Learn by Directing AI
Unit 1

Amina's message and the POS data

Step 1: Amina's message

Amina Msangi runs Soma Books, three bookstores in Dar es Salaam. Oyster Bay, Kariakoo, Mikocheni. Eighteen employees, curated titles, stationery, and a cafe in each store.

Open the chat with Amina. Read her WhatsApp message. Five things she wants:

  1. A dashboard where she clicks a store and sees the breakdown -- categories, subcategories, months
  2. Store-by-store comparison on the same metrics
  3. Trends -- which categories are growing, which are declining
  4. Her managers need access to their own store's numbers
  5. A clear signal when there is not enough data to draw a conclusion

She communicates via WhatsApp. Professional, direct, no wasted words. She has 18 months of POS data from all three stores -- about 42,000 rows.

Step 2: Project setup

Open a terminal and start Claude Code:

cd ~/dev
claude

Paste this prompt:

Create the folder ~/dev/analytics/p5. Download the project materials from https://learnbydirectingai.dev/materials/analytics/p5/materials.zip and extract them into that folder. Read CLAUDE.md -- it's the project governance file. If anything needs admin access, tell me what to run in a separate terminal.

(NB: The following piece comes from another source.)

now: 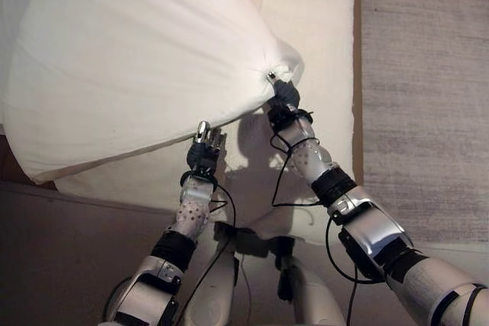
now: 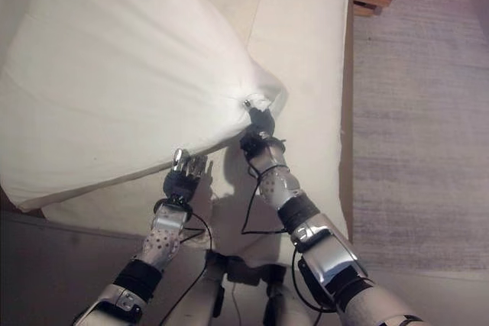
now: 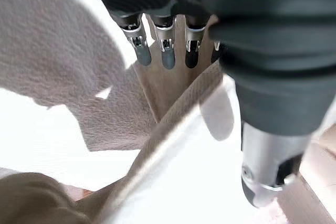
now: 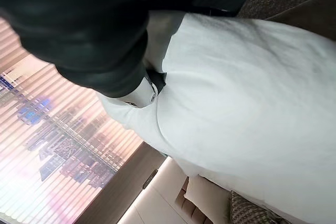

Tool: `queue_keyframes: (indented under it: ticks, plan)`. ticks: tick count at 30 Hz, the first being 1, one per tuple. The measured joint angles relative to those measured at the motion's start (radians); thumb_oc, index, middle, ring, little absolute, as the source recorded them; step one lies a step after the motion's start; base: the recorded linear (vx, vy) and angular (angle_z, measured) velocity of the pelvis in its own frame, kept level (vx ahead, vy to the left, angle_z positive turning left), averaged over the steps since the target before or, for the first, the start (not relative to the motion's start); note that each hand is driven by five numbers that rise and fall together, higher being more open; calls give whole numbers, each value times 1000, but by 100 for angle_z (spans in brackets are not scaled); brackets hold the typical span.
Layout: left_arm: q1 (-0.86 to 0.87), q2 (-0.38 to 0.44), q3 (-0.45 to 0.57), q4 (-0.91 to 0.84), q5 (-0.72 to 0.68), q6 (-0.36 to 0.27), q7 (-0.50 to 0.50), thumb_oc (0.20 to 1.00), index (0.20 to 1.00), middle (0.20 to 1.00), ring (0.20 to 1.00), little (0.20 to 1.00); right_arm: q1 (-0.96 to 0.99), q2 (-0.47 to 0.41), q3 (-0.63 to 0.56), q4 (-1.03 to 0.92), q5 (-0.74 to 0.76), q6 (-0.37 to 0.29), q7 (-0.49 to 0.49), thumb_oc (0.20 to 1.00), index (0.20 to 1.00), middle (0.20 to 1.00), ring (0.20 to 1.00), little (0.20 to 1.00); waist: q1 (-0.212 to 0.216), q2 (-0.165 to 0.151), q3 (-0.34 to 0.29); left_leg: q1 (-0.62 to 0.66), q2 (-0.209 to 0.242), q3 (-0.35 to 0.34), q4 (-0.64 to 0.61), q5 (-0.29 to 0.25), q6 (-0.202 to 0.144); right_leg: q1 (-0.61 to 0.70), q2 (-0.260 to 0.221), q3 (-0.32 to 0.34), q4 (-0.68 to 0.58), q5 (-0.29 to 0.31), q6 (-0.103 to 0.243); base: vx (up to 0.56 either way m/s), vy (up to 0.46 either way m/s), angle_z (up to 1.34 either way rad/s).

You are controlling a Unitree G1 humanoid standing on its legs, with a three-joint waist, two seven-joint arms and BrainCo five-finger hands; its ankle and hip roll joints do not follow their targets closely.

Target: Make the bed

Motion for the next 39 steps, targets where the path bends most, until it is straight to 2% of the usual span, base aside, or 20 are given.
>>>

Claude creates the folder, downloads the materials, and reads CLAUDE.md. That file describes Amina's situation, the deliverables, the tech stack, and the work breakdown. Once Claude confirms it has read CLAUDE.md, you are set up.

Confirm Docker and Metabase are still running from P4. If they are not, direct Claude to restart them.

Step 3: The data dictionary

Open materials/data-dictionary.md. It describes the POS export columns: store, category, subcategory, title, author, price_tzs, quantity, transaction_date. Five categories: Fiction, Non-Fiction, Children's, Stationery, Cafe. Each has subcategories.

Note the business terminology section. School partnerships mean bulk orders from local schools, placed in January and September. These are identifiable by quantity -- regular sales are 1-3 items, school orders are 10-50.

Three stores in three neighborhoods. Oyster Bay is affluent with more international titles. Kariakoo is a busy commercial district with higher foot traffic. Mikocheni is a balanced residential neighborhood.

Step 4: Data profiling

The POS export (materials/soma-books-pos.csv) covers all three stores, 18 months of transactions. Direct AI to load it into DuckDB and profile it. Be specific -- one thing at a time:

Load materials/soma-books-pos.csv into DuckDB. Show me the column names, types, and row count.

After the basic profile, run a second query:

Show me the number of transactions per month, ordered by date. I want to see if there are any months with unusual volumes.

Step 5: Initial patterns

Look at the monthly transaction volumes. January and September should stand out -- they have noticeably more transactions than typical months. These are the school bulk order months. The data dictionary mentioned school partnerships, and the profile confirms the pattern.

Notice the three stores. Oyster Bay likely shows higher revenue per transaction. Kariakoo likely shows more transactions but lower average values. These differences will matter when Amina asks you to "compare stores fairly."

At this point, you know the data shape. You know there are seasonal patterns that could distort trend analysis. You know the stores have different profiles. You do not yet know about the cafe price change or the full story behind Kariakoo's different numbers -- those come from talking to Amina.

✓ Check

Check: How many total transactions are in the dataset? How many unique stores? What is the date range? Can you identify any months with unusually high transaction volumes?